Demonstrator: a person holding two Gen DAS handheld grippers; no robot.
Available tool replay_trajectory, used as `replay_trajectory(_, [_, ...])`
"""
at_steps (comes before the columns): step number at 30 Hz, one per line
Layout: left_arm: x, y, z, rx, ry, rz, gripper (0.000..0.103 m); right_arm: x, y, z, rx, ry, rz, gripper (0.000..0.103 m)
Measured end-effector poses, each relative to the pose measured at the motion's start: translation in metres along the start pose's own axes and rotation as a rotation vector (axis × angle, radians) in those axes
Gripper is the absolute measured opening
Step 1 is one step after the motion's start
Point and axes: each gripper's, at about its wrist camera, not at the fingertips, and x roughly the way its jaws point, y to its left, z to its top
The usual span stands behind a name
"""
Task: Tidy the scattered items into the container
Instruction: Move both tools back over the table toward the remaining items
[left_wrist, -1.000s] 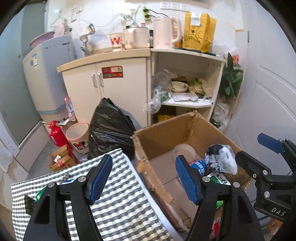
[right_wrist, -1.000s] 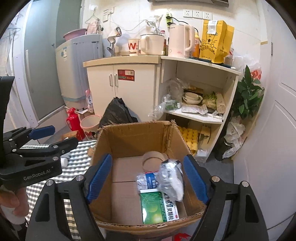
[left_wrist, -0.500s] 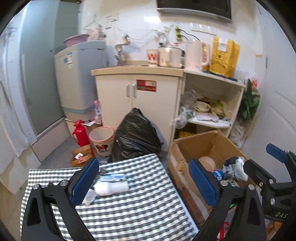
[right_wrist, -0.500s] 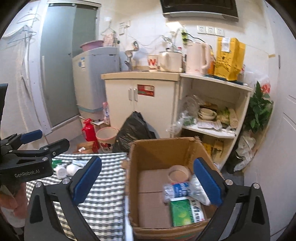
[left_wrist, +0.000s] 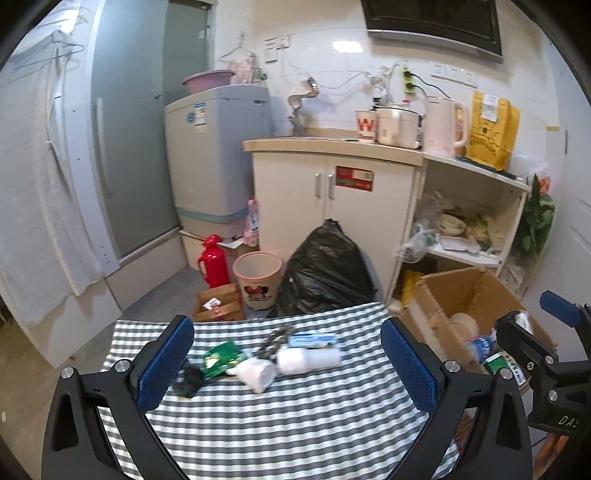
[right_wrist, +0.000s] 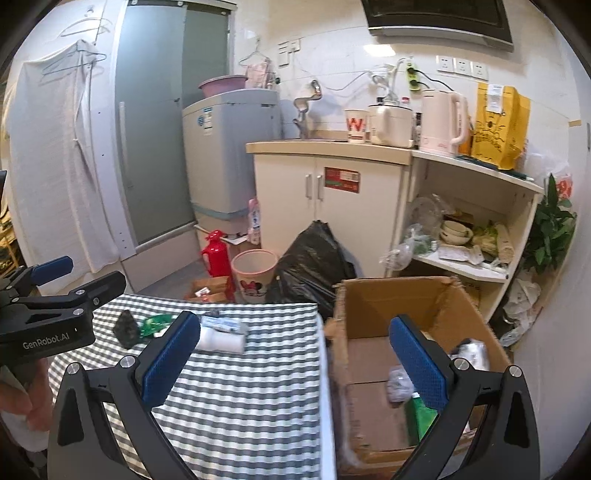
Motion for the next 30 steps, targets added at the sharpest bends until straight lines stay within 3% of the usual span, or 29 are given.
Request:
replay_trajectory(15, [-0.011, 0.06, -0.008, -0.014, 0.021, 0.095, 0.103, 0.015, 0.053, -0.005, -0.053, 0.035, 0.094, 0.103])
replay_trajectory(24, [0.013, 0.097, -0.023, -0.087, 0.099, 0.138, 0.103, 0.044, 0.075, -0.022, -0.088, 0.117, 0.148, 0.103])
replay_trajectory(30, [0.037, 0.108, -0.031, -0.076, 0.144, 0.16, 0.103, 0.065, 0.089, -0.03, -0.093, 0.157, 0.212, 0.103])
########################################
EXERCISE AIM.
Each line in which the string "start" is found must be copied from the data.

SOLUTION BELOW.
Measured end-effector poses, each relative to the pose measured at the motion's start: translation in metres along the start pose's own axes and rotation as a rotation vector (axis × angle, radians) in those axes
Step 1 is one step after the motion's start

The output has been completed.